“I tell people, ‘what are you drinking for?’ And they don’t even understand what I am saying.” Donald Trump.
Try asking yourself the same question.
“What are you drinking for?”
In truth, not many people actually have an immediate answer. It’s just a habit that has become a way of life. So you wrack your mind for an answer and it spews forth such gems as: –
- I like the taste
- It calms my nerves
- It gives me confidence
- Because I want to
- It makes me high
- I deserve it
There is only one way to get to the root cause of this question and that’s to remember back to when you first decided to drink.
Have a think back to that time.
It’s not easy is it?
I can’t remember the name of the person I met 10-minutes ago, so what chance do I have? I can guess, but the answer will depend on your biases, beliefs and convictions. I hate alcohol and so when I think back to a time when I first started to drink I will think of a host of societal reasons that were stacked against me. People with a bias for drink will likely say they loved the taste and the buzz that it gave.

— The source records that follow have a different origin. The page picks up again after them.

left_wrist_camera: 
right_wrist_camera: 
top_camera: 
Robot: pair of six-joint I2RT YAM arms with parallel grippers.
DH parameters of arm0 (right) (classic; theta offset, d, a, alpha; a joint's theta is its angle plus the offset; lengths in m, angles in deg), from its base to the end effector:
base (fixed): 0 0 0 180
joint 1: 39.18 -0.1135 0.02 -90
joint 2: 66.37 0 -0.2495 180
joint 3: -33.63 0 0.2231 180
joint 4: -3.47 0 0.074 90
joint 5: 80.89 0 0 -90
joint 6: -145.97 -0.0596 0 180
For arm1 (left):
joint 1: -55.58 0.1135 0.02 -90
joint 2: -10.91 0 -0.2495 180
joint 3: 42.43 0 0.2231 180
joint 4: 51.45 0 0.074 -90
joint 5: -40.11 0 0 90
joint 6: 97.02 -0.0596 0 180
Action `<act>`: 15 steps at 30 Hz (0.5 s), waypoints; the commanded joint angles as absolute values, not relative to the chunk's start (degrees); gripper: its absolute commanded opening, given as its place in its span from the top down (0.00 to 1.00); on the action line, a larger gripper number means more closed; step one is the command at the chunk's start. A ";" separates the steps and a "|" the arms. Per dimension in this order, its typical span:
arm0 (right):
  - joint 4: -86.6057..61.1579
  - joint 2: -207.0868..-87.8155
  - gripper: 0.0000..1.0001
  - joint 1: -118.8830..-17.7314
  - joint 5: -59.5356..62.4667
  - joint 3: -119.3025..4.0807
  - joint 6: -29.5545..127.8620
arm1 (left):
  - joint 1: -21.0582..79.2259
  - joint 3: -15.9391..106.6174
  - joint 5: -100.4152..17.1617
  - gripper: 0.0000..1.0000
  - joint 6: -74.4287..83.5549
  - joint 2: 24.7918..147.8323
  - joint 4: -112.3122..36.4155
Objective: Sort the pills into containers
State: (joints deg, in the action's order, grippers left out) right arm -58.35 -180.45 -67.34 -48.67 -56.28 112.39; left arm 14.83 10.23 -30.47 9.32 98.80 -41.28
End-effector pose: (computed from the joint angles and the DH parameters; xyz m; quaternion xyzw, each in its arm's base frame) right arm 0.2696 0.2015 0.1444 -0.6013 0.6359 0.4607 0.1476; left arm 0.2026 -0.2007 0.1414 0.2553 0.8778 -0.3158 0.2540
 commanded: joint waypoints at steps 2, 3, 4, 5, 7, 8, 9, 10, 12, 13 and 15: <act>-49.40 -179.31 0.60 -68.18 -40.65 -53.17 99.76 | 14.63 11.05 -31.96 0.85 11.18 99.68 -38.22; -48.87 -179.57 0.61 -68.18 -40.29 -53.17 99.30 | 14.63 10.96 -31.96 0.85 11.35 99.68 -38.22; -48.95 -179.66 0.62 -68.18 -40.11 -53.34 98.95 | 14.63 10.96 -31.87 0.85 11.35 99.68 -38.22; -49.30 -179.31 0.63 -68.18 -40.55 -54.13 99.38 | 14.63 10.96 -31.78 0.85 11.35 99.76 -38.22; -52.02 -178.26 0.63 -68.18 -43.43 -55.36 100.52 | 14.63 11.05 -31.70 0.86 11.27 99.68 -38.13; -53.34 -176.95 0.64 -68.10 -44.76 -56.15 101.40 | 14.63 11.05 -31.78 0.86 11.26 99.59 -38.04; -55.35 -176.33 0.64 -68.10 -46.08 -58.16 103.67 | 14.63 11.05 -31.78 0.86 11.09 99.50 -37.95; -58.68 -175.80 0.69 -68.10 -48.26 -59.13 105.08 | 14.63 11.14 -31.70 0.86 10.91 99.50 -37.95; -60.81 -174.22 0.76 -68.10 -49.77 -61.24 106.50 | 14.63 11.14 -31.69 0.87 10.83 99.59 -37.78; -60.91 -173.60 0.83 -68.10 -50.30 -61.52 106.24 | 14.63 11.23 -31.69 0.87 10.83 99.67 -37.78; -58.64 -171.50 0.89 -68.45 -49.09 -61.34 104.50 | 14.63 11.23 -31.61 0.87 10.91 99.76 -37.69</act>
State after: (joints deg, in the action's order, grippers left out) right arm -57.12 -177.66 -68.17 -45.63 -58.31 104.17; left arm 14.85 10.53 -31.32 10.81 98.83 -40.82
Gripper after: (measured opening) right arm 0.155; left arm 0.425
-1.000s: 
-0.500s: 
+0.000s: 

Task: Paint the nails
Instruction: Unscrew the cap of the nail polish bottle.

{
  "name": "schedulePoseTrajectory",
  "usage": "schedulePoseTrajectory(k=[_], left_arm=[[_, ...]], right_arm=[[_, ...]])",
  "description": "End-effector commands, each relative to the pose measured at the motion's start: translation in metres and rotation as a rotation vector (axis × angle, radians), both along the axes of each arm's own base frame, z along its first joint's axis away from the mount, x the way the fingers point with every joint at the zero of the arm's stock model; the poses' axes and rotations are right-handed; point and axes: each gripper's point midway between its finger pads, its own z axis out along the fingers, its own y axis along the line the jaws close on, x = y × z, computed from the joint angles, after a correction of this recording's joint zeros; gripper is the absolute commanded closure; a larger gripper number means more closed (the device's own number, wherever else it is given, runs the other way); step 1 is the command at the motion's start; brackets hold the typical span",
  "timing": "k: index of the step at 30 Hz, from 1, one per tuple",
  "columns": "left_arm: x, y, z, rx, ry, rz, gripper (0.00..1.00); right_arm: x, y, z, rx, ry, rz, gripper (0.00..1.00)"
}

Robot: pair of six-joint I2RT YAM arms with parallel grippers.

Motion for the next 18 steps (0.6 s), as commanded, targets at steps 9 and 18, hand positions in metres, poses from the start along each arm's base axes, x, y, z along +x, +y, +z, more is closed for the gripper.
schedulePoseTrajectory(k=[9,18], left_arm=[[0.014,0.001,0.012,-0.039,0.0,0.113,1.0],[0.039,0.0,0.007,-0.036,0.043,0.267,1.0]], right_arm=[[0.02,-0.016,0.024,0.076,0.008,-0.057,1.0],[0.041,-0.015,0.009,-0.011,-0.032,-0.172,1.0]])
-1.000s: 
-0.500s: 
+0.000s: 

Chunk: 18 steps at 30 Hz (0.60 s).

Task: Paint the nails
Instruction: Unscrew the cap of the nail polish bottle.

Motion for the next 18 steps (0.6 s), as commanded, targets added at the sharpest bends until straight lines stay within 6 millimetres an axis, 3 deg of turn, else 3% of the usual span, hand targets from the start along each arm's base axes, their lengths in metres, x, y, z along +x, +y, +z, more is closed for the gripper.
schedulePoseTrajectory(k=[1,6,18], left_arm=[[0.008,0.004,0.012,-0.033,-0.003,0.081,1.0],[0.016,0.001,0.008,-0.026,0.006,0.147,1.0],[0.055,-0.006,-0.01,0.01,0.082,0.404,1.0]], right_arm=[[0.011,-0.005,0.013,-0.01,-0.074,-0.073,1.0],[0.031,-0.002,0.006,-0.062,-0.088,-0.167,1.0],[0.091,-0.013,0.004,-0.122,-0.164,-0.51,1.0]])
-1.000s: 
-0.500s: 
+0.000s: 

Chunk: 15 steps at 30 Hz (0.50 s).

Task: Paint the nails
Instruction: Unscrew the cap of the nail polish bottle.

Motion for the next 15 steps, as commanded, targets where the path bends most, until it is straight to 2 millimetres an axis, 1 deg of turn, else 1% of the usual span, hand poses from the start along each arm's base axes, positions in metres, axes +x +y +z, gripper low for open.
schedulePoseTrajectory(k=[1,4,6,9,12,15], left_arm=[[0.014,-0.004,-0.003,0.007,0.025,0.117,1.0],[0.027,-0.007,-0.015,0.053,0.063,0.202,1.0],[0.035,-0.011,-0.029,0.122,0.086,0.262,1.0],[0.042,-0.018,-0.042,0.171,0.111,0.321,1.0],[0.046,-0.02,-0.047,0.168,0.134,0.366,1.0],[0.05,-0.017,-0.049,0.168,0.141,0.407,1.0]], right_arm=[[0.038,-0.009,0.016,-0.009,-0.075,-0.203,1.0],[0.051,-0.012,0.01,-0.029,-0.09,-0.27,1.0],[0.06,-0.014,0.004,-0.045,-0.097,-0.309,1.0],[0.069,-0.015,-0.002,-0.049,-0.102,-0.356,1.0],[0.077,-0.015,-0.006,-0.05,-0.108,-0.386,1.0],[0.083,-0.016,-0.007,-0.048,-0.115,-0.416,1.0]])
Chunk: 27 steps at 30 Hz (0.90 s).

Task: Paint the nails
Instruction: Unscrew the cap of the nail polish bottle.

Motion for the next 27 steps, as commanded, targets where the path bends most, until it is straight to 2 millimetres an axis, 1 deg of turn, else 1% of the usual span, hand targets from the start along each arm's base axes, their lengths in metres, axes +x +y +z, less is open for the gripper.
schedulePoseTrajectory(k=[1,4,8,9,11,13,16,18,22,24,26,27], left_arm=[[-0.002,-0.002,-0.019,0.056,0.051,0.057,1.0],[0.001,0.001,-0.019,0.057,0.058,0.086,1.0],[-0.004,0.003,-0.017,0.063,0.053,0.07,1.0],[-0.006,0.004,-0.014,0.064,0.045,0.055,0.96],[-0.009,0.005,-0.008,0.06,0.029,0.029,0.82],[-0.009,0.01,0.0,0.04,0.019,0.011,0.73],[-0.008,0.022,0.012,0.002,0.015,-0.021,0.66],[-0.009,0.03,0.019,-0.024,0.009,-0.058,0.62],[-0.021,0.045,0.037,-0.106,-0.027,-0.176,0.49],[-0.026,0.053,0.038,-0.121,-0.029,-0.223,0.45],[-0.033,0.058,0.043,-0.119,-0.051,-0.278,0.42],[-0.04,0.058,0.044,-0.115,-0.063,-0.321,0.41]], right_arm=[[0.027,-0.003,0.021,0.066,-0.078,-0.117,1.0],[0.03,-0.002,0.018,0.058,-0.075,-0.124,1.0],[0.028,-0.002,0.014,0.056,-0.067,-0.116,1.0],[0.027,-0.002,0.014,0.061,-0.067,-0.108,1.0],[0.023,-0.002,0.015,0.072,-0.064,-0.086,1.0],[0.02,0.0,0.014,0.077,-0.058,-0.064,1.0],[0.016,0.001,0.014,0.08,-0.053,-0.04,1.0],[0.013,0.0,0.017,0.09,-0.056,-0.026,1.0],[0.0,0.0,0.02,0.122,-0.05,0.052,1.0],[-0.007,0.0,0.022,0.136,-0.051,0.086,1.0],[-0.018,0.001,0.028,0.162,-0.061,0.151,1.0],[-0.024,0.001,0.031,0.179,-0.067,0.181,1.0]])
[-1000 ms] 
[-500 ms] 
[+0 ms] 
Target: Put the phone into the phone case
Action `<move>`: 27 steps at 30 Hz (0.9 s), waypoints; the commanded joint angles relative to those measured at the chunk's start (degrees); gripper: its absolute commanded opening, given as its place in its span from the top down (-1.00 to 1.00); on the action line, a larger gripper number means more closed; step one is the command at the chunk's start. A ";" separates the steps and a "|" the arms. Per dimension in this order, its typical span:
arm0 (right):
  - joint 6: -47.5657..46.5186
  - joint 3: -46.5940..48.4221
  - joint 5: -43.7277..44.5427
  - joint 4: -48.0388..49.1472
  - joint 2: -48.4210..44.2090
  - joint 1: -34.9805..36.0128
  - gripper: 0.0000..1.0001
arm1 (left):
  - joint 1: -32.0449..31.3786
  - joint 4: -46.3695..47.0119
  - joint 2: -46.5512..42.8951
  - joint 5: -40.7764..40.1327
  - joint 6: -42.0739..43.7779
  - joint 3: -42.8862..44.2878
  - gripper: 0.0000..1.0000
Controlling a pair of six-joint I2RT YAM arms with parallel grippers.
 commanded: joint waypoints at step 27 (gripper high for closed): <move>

I am fortunate to have a 12-year old son. He is beautiful, and as a father I not only want him to live forever, but I don’t want him to ever come to harm.
One of the many reasons I gave up drinking alcohol was to become a better role model for him. It stands to reason that if his father didn’t drink, there is less chance that he would drink?
So you can imagine my surprise when he told me that he is going to drink alcohol when he is older. Although this disappoints me, it’s expected. What it does do is give us a ‘real time’ moment that we can scrutinise when we ponder the question, ‘what are you drinking for?’
So why does a 12-year old boy already know he is going to drink when he is older?
Having never tasted alcohol he will be totally unaware of the perceived benefits that drinkers con themselves into believing exist. Instead he chooses to drink because he wants to conform to society. He understands the importance of being – not only a member of a tribe – but a significant one at that.
He will drink because to not drink makes him an outcast. He believes all of his friends will drink, and if he doesn’t follow suit then he will have no friends. So the root cause of why he is going to drink has to do with the structure of society.
Now imagine his first taste?
It is not going to be nice. Even if it has been loaded with sugar, it still won’t taste as pleasant as his favourite tipple Diet Coke.
Now imagine his first drunken state?
It is not going to be nice either. Loss of control terrifies everyone. Then you have the spinning room, followed by the vomit.
Now imagine his first hangover?
He is just going to hate life.
So what does he do next?
If he is authentic then he will hold his hands up and say, ‘Whoa! What’s going on here? There’s no way I am doing this again.”
But nothing has changed. The reasons that he started drinking in the first place still exist. If he were to tell his friends that he thought his alcohol tasted awful he would no longer be a significant member of the tribe.
You need to show strength to be a leader, and telling your peers that you don’t like the taste of alcohol when you start out is not how to get hold of your stars and stripes.
So what will he do?
He will tell lies. He will be inauthentic, and he will do such a great job of it, that by the time he reaches my age, he won’t even remember why he started drinking in the first place.
He will believe that he drinks because he likes the taste, that he likes the high, that it’s fun, that it calms his nerves and that he deserves it. He will believe all of these things and nothing will be able to change his mind.
How do I know this?
Because that was me.
My son is going through the same process that I went through, and so will his friends, and so will billions of people around the world where drinking is ingrained into our culture.
My son believes that if he doesn’t like alcohol once he has tasted it then he will just stop. After all that’s what I have done. He doesn’t realise that once he takes that first sip he’s doomed. Perhaps, he’ll get lucky and become a part time drinker. The types that tell you that they can take it or leave it (the same types who never take you up on your offer to go six months without any), but I don’t think so. My son is me. He will want to climb the tribal ladder and that means going through the alcohol phase and becoming addicted.
The beauty of this knowledge and understanding is it acts as a kind of paint stripper. Your lies around alcohol are like the layers of paint that coat the bannister in a 500-year old home. Each time you burn a layer off there is another layer to get through.
So now you have peeled back a layer.
Once you realise that you only started drinking because you wanted to conform to society, you can ask yourself more questions.
How does that make you feel?
Do you still need to conform?
Are you stronger now?
Will you be ousted from the tribe?
Do you want to be friends with people who would oust you?
Getting to the root cause of alcoholism is critical. Peeling away the lies is critical. If you are a parent that has a drinking problem, then take a look at your kids. Watch and learn and see yourself in them and then realise that you are all grown up. You don’t have to conform to society anymore.
Take control of your life. Stop the lies and ditch the drink, but most importantly, become a better role model for your children. Stop drinking for them, and then be there for them to offer the right advice at the critical times in their lives, and guide them through whatever decisions they choose to make.